Moreover, it was found that Washington D.C.’s
emergency rooms were operating above capacity, which means new patients must
wait in hallways, waiting rooms or offices.
Physicians and other health workers should undergo intensive
training and preparation before an attack, so to be able to save as many lives
as possible.
Waxman said the report is meant to highlight the need to
protect the nation’s major trauma centers from Medicaid cuts planned by the
Bush administration. These changes due to take effect on May 26 could annually
cost the country’s 34 Level 1 trauma centers a total of $623 million in lost
federal funding and potentially $600 million in lost state funding.
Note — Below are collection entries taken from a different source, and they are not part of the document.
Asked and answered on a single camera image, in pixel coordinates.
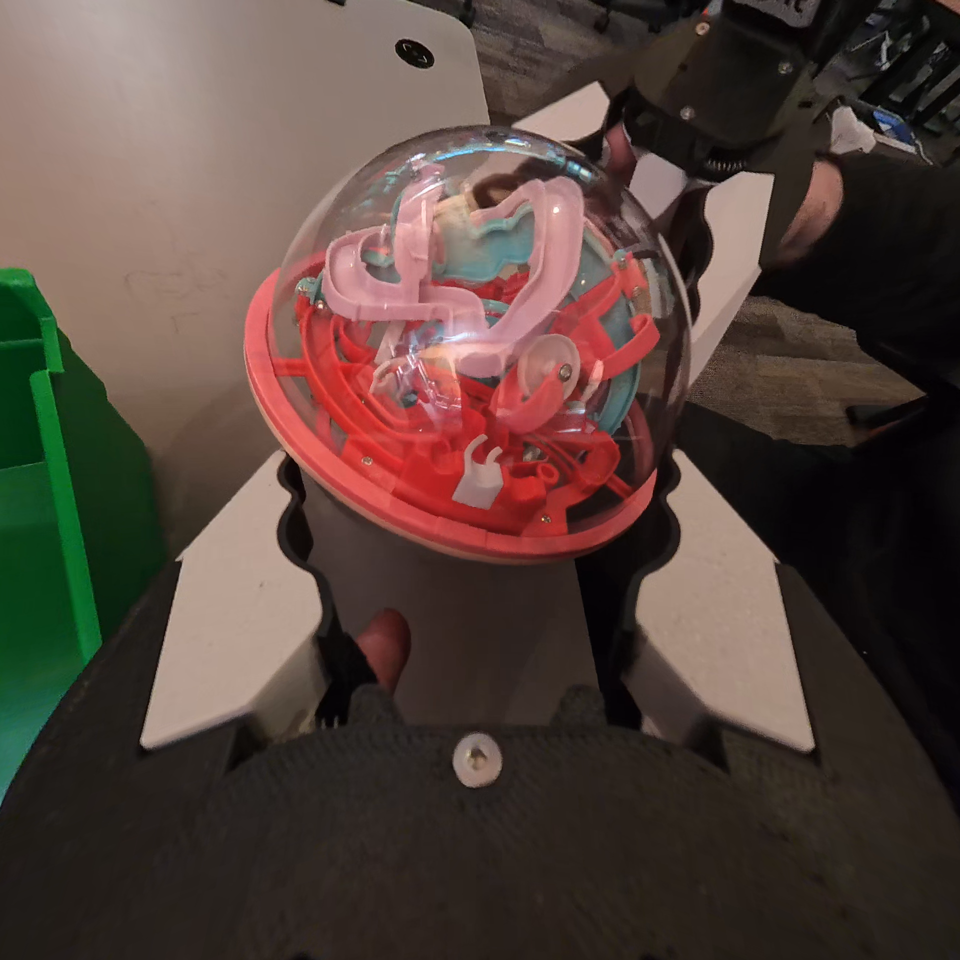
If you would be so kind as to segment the person's left hand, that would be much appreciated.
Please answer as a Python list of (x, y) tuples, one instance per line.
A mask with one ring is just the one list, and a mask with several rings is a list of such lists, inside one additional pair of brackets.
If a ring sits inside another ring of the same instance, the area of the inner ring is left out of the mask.
[(394, 694), (412, 648), (411, 630), (403, 615), (393, 608), (378, 611), (355, 643), (379, 686)]

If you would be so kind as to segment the crumpled white paper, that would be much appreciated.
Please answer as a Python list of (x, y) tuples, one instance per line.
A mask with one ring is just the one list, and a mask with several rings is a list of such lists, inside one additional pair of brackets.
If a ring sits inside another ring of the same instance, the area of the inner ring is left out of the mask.
[(877, 146), (875, 131), (847, 104), (834, 108), (829, 118), (829, 153), (834, 157), (870, 154)]

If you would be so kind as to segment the person's right hand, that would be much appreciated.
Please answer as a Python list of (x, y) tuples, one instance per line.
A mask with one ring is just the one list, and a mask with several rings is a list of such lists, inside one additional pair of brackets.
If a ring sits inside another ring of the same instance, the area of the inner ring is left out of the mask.
[(834, 224), (844, 201), (844, 181), (836, 158), (818, 158), (806, 194), (779, 241), (772, 265), (784, 268), (806, 258)]

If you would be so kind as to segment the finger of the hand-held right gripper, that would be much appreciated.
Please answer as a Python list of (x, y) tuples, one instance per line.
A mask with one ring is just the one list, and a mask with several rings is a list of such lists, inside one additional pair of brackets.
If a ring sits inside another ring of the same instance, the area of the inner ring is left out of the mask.
[(705, 264), (693, 270), (688, 386), (708, 366), (761, 273), (762, 243), (773, 174), (738, 173), (717, 183), (684, 186), (671, 228), (691, 229)]
[(576, 147), (629, 188), (654, 220), (669, 220), (689, 185), (681, 168), (632, 142), (598, 81), (547, 103), (513, 126)]

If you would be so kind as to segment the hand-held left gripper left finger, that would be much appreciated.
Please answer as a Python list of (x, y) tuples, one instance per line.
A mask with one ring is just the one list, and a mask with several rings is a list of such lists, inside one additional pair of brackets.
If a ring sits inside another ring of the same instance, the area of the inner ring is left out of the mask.
[(312, 727), (330, 685), (318, 637), (336, 616), (305, 507), (299, 467), (276, 451), (181, 552), (142, 748), (236, 720), (267, 742)]

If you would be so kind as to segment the green plastic bin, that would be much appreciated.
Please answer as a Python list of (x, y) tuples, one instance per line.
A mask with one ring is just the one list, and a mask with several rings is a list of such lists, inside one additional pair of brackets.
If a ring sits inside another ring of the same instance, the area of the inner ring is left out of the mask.
[(1, 270), (1, 794), (167, 561), (150, 456), (28, 270)]

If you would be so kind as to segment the clear maze ball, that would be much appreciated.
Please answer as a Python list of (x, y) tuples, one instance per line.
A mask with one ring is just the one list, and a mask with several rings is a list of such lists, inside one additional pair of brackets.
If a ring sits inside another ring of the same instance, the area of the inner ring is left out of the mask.
[(344, 506), (448, 555), (552, 562), (650, 505), (690, 321), (664, 237), (582, 150), (458, 126), (318, 204), (247, 307), (244, 360)]

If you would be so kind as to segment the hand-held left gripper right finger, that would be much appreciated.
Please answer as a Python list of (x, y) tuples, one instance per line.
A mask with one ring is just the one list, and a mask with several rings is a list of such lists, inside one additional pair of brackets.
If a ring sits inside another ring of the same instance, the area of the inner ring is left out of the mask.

Medicaid cuts will lead to reduction in personnel and “readiness
will occur in our hospitals and emergency departments across the country. And
even worse, it will occur in the midst of a serious and intractable nursing and
nursing faculty shortage and limit our ability to respond to a disaster,
particularly a blast or explosive injury with serious burns,” warned Colleen
Conway Welsh, dean of Vanderbilt University School of Nursing, according to the
Washington Times.
Not only that U.S. hospitals have insufficient sources to
deal with too many patients at once, but, according to a study by HealthGrades,
a health care ratings organization(called Patient Safety in American Hospitals
Study), from 2004 through 2006, patient safety errors resulted in
238,337 potentially preventable deaths of U.S. Medicare Patients and cost the
Medicare program $8.8 billion.
The analysis found that about 1.1 million medical errors happened
in the U.S.
hospitals over the three-year period. Moreover, other findings of the study
showed that patients experiencing a medical error had a 20 percent chance of
dying; failure to rescue accounted for at least 188,000 lives lost, about 128
deaths for every 1,000 patients; bed sores, failure to rescue and
post-operative respiratory failure accounted for 63.4 percent of incidents.
With all these facts given, we shall wonder where the U.S. medical
service is heading and who we shall trust our lives. Is personnel’s lack of
training a major cause for all these medical errors? And there are many other
questions without answers in a field which should be a top priority for everyone.